•Safaricom, East African Breweries, Nation Media Group, Bamburi Cement, KCB Bank Group, Kakuzi, and Standard Chartered are the firms that have issued an ESG reports.
•Both NSE and CMA are pushing to end the near-eight years of a listing dry spell at the Nairobi bourse.
The Nairobi Securities Exchange and Capital Markets Authority now want companies to widen disclosures to attract investors, amid a push for new listings at the bourse.
This is in the wake of a continued dry-spell of Initial Public Offers (IPOs) at the bourse, with the last significant one being in October 2015, when the Stanlib Fahari REIT was listed.
The last successful privatisation by the government was the Safaricom initial public offering in 2008.
Disclosures by companies should go beyond financials to attract investments, both NSE and the Capital Markets Authority have said, as Environmental, Social and Governance programmes (ESG) practices gains traction in Kenya.
This not only instills confidence in stakeholders, investors, and consumers but also fosters a culture of accountability and responsibility.

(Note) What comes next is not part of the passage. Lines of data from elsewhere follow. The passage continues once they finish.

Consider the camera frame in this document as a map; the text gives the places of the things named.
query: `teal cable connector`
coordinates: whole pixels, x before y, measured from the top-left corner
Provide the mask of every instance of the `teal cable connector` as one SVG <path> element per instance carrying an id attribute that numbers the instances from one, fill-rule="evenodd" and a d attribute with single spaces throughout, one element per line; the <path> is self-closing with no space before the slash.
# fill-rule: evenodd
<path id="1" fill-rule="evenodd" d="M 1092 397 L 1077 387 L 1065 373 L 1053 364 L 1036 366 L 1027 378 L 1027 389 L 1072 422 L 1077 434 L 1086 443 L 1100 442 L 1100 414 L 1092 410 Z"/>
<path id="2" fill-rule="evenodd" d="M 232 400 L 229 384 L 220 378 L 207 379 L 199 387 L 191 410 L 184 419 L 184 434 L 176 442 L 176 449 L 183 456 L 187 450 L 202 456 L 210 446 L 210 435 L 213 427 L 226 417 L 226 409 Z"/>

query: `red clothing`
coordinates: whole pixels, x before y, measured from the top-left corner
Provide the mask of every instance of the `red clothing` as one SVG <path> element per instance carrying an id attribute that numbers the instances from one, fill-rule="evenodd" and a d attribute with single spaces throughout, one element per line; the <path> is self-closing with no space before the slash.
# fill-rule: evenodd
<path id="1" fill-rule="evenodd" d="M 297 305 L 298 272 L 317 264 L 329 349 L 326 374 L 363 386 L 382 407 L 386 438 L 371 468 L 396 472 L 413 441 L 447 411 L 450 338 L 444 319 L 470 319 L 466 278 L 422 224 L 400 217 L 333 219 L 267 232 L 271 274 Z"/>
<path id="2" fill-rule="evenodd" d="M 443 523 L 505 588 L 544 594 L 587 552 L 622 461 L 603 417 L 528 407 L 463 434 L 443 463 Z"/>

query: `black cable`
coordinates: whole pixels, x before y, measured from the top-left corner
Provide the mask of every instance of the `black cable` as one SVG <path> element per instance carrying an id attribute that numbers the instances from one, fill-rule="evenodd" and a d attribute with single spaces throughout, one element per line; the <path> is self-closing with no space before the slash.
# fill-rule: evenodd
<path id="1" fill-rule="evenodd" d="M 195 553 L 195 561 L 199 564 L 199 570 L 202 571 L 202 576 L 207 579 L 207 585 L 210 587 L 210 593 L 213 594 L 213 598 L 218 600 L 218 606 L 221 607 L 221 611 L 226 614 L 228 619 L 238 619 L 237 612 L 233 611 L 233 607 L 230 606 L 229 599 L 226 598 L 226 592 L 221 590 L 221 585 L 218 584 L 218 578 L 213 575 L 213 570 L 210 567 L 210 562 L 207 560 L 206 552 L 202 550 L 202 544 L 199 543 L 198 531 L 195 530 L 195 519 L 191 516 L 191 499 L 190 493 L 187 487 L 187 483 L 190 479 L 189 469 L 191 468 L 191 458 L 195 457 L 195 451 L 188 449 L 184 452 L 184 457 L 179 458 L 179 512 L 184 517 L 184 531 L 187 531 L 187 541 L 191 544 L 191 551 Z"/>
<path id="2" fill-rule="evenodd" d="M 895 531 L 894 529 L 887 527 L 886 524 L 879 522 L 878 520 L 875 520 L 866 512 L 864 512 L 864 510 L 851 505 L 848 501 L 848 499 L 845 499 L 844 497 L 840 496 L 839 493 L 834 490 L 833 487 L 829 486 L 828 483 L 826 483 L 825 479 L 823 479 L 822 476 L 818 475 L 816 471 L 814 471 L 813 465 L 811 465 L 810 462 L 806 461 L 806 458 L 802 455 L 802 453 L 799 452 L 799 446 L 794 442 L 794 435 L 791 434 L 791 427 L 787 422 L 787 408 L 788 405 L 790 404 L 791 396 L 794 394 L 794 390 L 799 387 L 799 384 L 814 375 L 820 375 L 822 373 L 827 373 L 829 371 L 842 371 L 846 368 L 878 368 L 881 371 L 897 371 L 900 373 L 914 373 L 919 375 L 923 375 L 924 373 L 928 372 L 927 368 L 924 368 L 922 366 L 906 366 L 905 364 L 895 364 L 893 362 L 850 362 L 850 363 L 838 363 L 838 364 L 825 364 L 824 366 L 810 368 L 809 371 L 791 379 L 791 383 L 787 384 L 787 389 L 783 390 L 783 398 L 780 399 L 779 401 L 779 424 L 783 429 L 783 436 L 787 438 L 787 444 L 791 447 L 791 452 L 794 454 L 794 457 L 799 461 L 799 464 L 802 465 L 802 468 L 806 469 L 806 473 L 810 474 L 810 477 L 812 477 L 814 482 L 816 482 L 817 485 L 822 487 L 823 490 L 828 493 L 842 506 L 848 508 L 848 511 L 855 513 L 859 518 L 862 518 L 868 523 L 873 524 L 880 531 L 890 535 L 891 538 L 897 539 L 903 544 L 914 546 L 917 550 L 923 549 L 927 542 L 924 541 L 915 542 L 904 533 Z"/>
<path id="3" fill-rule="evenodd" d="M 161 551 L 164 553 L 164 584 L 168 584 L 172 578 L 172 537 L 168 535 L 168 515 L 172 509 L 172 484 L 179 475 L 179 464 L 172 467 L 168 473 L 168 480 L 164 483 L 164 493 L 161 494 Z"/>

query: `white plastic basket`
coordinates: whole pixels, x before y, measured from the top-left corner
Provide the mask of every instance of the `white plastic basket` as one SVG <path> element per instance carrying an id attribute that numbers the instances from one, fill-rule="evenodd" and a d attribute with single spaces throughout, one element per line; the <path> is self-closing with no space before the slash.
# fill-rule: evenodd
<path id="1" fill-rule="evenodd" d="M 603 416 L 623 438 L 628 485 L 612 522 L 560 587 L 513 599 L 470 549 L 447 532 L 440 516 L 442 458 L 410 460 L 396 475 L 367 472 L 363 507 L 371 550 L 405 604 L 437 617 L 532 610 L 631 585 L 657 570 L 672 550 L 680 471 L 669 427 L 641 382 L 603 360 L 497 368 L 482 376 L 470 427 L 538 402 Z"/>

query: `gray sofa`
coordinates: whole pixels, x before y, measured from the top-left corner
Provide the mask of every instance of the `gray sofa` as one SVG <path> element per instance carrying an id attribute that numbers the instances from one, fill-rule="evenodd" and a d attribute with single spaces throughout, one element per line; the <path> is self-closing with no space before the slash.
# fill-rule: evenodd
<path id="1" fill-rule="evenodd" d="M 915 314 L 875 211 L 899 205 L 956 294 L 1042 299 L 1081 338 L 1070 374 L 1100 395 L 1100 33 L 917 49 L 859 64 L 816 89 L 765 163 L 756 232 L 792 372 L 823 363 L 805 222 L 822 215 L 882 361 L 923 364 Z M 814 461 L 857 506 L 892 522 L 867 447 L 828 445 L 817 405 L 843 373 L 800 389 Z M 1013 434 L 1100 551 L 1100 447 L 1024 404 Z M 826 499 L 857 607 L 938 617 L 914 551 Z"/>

According to the regulator and NSE, there is increasing demand for information (both financial and non- financial) by investors across the globe, which form the core of decision making on investments.
While financial health of companies have been the main basis of decision making in past years, today’s investors also want to understand sustainability programmes within businesses.
This has led to the adoption of Environmental, Social and Governance (ESG) disclosures, especially for publicly listed entities, where ESG disclosures have become a key component of disclosures of non-financial information.
Safaricom, East African Breweries, Nation Media Group, Bamburi Cement, KCB Bank Group, Kakuzi and Standard Chartered are the firms that have issued an ESG reports.
“Disclosure of non-financial information is becoming critical due to the growing concerns around governance practises, business sustainability and the contribution of corporate activity to climate change,” CMA chief executive Wyckliffe Shamiah said yesterday.
The effect of climate change has been witnessed in the recent past with some countries reporting drought leading to loss of human life and livestock, unprecedented floods and massive crop failure in some instances leading to untold human suffering.
With this, businesses are expected to continue reviewing their operations to ensure sustainability.
In Kenya, ESG reporting is gaining traction due to the appreciation of its impact on business sustainability, the regulator said, and how it is beginning to shape decisions among investors, at both institutional and retail level.
NSE issued ESG Disclosures Guidance Manual in November 2021, with investors increasingly making investment decisions after assessing non-financial information, and not just financial performance numbers.
“We expect to see more sustainability reports going forward from our listed companies,” Shamiah said.
At a global level, the International Sustainability Standards Board (ISSB) recently published the final standards for Sustainability-related Financial Information (IFRS S1) and Climate-related (IFRS S2) Disclosures.
It is expected to support investors as they make investment decisions, considering the growing importance of sustainability and climate-related disclosures for publicly listed companies.
NSE chief executive Geoffrey Odundo called for increased adoption of technology in enhancing transparency of sustainability, governance and financial information.
“Whilst other sectors have seen a significant increase and adoption of technology, financial reporting is not where many would prefer it to be,” Odundo said, even as he retaliated on transparency beyond financial reporting.
The two spoke in Nairobi, during the launch of the 2023 edition of the Financial Reporting Award.
Both NSE and CMA are pushing to end the near-eight years of a listing dry spell at the Nairobi bourse, with eyes on President William Ruto’s government if it will live to its word on listing a number of state-owned entities.
The government has previously earmarked about 26 companies for privatisation.
They include the lucrative Kenya Ports Authority and Kenya Pipeline, alongside loss-making lenders, collapsed sugar millers and state hotels that have been run down over the years.